Interpreting Income Tax Laws in the Common Law World
STEUERRECHT VERFASSUNGSRECHT EUROPARECHT: Festschrift fur Hans Georg Ruppe, M. Achatz, T. Ehrke-Rabel, J. Heinrich, R. Leitner, O. Taucher, eds., pp. 354-378, 2007
31 Pages Posted: 23 Aug 2010
Date Written: January 1, 2007
Abstract
Civil law scholars often assume there are general differences in the approaches taken to the interpretation of income tax laws in civil law jurisdictions and common law jurisdictions. However, these differences may be dwarfed by the different approaches taken by two camps within the common law world, with the U.S. sitting in one camp and other Anglo jurisdictions in the other.
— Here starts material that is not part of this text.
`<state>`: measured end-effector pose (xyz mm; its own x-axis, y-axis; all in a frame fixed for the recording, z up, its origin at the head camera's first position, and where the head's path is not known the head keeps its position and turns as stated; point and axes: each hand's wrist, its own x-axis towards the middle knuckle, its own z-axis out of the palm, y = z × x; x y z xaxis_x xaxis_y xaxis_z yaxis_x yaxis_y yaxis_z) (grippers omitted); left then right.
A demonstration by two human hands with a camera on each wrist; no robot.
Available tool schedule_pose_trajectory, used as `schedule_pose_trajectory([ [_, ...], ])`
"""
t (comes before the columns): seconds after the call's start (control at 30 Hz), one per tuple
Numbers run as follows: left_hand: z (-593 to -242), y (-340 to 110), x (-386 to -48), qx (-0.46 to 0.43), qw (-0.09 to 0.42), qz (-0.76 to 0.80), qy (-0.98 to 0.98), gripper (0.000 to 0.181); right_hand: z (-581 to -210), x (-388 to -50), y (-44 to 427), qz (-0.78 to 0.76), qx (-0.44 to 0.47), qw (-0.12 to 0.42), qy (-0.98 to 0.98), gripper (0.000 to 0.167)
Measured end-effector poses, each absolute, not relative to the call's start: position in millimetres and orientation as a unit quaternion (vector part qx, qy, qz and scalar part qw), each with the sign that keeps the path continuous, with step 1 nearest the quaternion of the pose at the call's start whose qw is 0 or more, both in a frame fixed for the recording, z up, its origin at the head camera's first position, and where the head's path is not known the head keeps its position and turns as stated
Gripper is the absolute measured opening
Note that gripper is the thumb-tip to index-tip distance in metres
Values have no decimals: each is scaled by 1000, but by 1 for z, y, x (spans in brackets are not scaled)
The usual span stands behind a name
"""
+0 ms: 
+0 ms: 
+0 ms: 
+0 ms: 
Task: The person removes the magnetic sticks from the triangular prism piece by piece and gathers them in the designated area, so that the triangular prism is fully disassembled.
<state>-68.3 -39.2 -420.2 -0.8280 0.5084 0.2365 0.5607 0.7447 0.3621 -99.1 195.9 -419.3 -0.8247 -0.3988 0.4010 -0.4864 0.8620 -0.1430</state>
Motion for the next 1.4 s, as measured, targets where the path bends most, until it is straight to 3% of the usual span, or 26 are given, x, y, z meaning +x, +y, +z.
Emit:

Interpretation of income tax law in the non-U.S. Anglo world is characterized by judicial use of "transplanted doctrines" which involves the application in income tax jurisprudence of concepts, doctrines and meanings copied from other areas of law. Most notable of these is the judicial concept of income for tax law purposes, a concept borrowed from the classification of receipts for trust law purposes. The paper reviews the areas where transplanted doctrines have caused the interpretation of income tax laws to follow very different paths in the United States and in other common law jurisdictions.